Saved entries
+++
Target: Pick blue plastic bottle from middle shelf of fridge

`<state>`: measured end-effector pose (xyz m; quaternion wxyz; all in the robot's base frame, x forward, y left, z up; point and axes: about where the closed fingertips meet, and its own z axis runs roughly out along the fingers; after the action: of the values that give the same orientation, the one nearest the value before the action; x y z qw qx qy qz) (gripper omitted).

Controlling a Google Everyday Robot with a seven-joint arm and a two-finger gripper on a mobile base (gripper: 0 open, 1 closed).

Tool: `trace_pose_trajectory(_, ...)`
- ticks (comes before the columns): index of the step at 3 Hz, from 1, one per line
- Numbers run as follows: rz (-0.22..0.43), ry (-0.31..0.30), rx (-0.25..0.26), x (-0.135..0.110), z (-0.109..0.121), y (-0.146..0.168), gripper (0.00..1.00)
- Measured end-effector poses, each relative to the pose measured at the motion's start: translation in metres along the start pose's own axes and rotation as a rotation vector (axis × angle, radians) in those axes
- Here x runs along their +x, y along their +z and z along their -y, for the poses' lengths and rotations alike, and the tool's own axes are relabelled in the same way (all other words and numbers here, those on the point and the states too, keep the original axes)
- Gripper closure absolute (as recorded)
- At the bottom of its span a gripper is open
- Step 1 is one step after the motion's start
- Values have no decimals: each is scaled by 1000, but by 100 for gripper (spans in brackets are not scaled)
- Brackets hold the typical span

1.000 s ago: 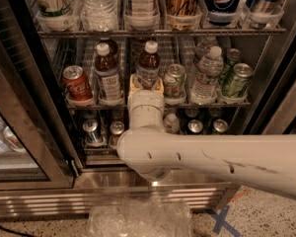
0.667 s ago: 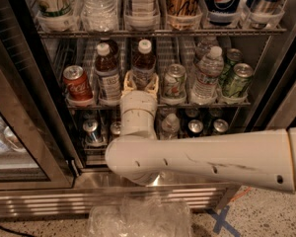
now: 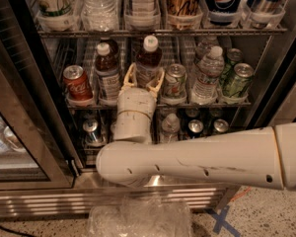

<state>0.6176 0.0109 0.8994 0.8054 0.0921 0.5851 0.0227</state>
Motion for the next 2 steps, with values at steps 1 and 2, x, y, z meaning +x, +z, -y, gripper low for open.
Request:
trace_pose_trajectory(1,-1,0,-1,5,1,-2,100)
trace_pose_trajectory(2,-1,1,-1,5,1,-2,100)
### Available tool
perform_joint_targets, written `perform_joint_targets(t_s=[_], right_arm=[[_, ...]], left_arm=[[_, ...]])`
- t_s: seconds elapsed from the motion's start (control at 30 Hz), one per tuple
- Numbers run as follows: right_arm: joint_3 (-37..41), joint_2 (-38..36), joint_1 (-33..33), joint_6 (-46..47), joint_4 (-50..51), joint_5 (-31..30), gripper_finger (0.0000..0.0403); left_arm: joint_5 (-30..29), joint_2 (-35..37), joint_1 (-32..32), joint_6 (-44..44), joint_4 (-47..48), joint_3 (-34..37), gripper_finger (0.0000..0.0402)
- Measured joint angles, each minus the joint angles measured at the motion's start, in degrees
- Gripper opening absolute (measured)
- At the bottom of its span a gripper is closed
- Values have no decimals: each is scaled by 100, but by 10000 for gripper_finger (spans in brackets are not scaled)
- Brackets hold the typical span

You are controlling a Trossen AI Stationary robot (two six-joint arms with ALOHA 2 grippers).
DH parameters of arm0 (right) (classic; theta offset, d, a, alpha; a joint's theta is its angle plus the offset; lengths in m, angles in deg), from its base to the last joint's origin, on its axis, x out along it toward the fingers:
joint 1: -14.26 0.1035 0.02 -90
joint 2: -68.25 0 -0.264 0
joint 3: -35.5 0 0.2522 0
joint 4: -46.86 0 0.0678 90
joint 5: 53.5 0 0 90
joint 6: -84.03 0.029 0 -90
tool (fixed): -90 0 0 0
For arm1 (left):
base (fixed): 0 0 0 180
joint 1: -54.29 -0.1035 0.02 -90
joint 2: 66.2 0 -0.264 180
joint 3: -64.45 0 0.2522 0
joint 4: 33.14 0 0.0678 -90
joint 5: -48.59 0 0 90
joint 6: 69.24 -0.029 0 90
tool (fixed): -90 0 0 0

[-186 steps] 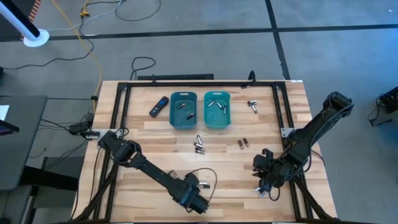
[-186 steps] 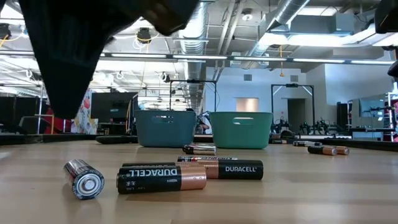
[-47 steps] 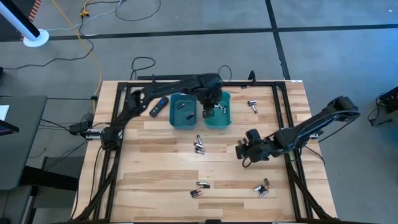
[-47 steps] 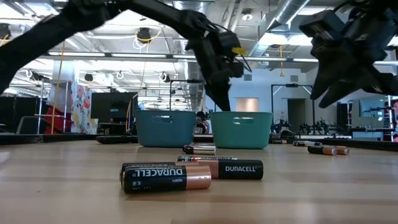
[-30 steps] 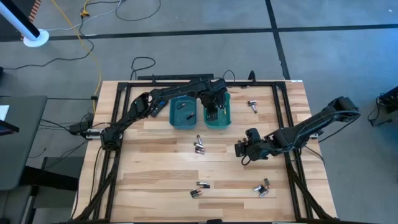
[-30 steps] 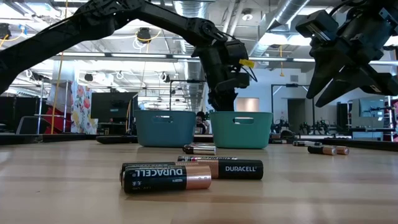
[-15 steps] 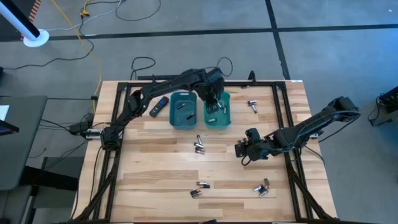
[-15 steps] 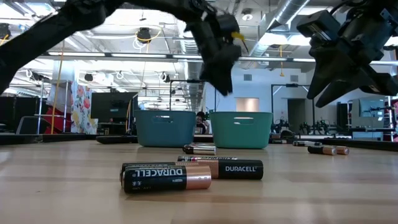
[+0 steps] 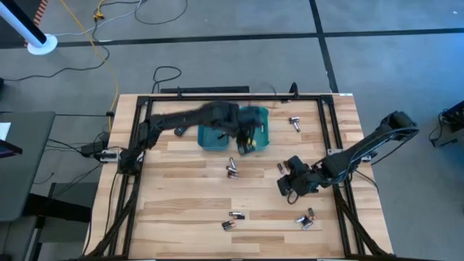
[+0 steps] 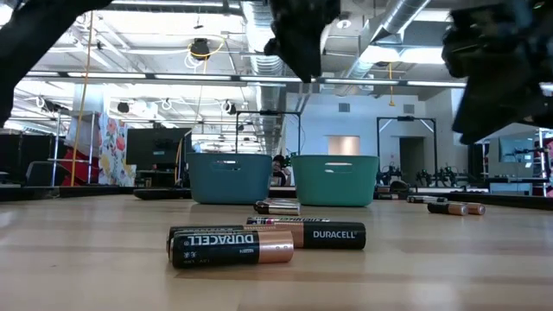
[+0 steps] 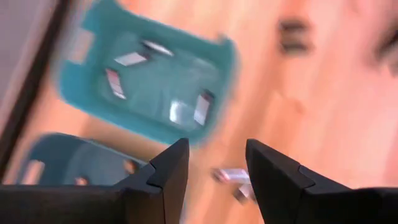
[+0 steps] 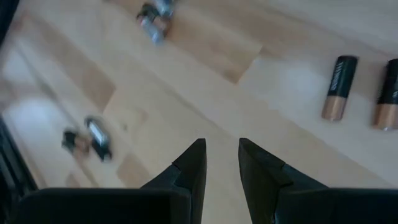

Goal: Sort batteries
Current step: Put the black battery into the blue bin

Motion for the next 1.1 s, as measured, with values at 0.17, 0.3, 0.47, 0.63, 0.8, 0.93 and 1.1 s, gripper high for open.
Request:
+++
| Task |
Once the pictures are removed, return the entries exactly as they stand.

| Exercise answer |
Target: Pick blue plastic bottle from middle shelf of fridge

`<state>`: measured end-effector pose (xyz m; quaternion wxyz; all in the robot's base frame, x forward, y left, z up; point and axes: about where the closed fingertips meet, and its own z axis runs roughly out along the fingers; after the action: of the values that give the same orientation, the one nearest the value before the action; x y z qw qx qy qz) (gripper omitted).

Controlling a Google Everyday Robot with a seven-joint arm and a two-finger gripper on a mobile base (gripper: 0 open, 1 closed).

Tool: `trace_pose_trajectory(_, ...)`
- ticks (comes before the columns): index of the step at 3 Hz, from 1, one per line
- Numbers run as follows: rz (-0.22..0.43), ry (-0.31..0.30), rx (-0.25..0.26), x (-0.135..0.110), z (-0.109..0.121), y (-0.146..0.168), gripper (0.00..1.00)
- Measured end-effector poses, each relative to the pose measured at the motion's start: translation in metres along the start pose's own axes and rotation as a rotation vector (axis × angle, radians) in those axes
- Here x runs along their +x, y along their +z and z along their -y, for the poses' lengths and rotations alike, and the tool's own axes are relabelled in the same way (all other words and numbers here, those on the point and the states too, keep the original axes)
- Gripper closure absolute (as recorded)
- At the bottom of its span a gripper is open
- Step 1 is one step after the motion's start
- Values have no decimals: each is scaled by 1000, but by 100 for gripper (spans in brackets are not scaled)
- Brackets hold the typical span

1.000 s ago: 
0.667 s ago: 
now: 

<state>0.6176 0.0109 0.8994 0.8054 0.0921 0.5851 0.0227</state>
Motion for the next 2 steps, with values at steps 1 and 2, x, y, z meaning +x, +z, -y, gripper low for open.
Request:
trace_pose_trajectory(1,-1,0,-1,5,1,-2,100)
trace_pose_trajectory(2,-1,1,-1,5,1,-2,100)
### Available tool
perform_joint_targets, written `perform_joint_targets(t_s=[_], right_arm=[[_, ...]], left_arm=[[_, ...]])`
- t_s: seconds elapsed from the motion's start (control at 30 Hz), one per tuple
- Numbers run as follows: right_arm: joint_3 (-37..41), joint_2 (-38..36), joint_1 (-33..33), joint_6 (-46..47), joint_4 (-50..51), joint_5 (-31..30), gripper_finger (0.0000..0.0403); left_arm: joint_5 (-30..29), joint_2 (-35..37), joint_1 (-32..32), joint_6 (-44..44), joint_4 (-47..48), joint_3 (-34..37), gripper_finger (0.0000..0.0402)
- Measured joint angles, each minus the joint angles measured at the motion's start, in degrees
- Gripper opening absolute (measured)
- At the bottom of its span a gripper is closed
- Values have no decimals: each is scaled by 100, but by 10000 for gripper_finger (spans in brackets are not scaled)
- Brackets hold the typical span

You are controlling a Trossen AI Stationary robot (two six-joint arms with ALOHA 2 grippers).
DH parameters of arm0 (right) (classic; theta offset, d, a, alpha; a joint's theta is its angle plus the offset; lengths in m, angles in deg), from its base to the last joint's origin, on its axis, x out along it toward the fingers:
joint 1: -14.26 0.1035 0.02 -90
joint 2: -68.25 0 -0.264 0
joint 3: -35.5 0 0.2522 0
joint 4: -46.86 0 0.0678 90
joint 5: 53.5 0 0 90
joint 6: -84.03 0.029 0 -90
tool (fixed): -90 0 0 0
For arm1 (left):
base (fixed): 0 0 0 180
joint 1: -54.29 -0.1035 0.02 -90
joint 2: 66.2 0 -0.264 180
joint 3: -64.45 0 0.2522 0
joint 4: 33.14 0 0.0678 -90
joint 5: -48.59 0 0 90
joint 6: 69.24 -0.029 0 90
tool (fixed): -90 0 0 0

[-186 steps] 
[-186 steps] 
[-47 steps] 
[-47 steps] 
[-30 steps] 
[-30 steps] 
[-15 steps] 
[-15 steps] 
[+0 steps] 
[+0 steps] 
[+0 steps] 
[+0 steps] 

Goal: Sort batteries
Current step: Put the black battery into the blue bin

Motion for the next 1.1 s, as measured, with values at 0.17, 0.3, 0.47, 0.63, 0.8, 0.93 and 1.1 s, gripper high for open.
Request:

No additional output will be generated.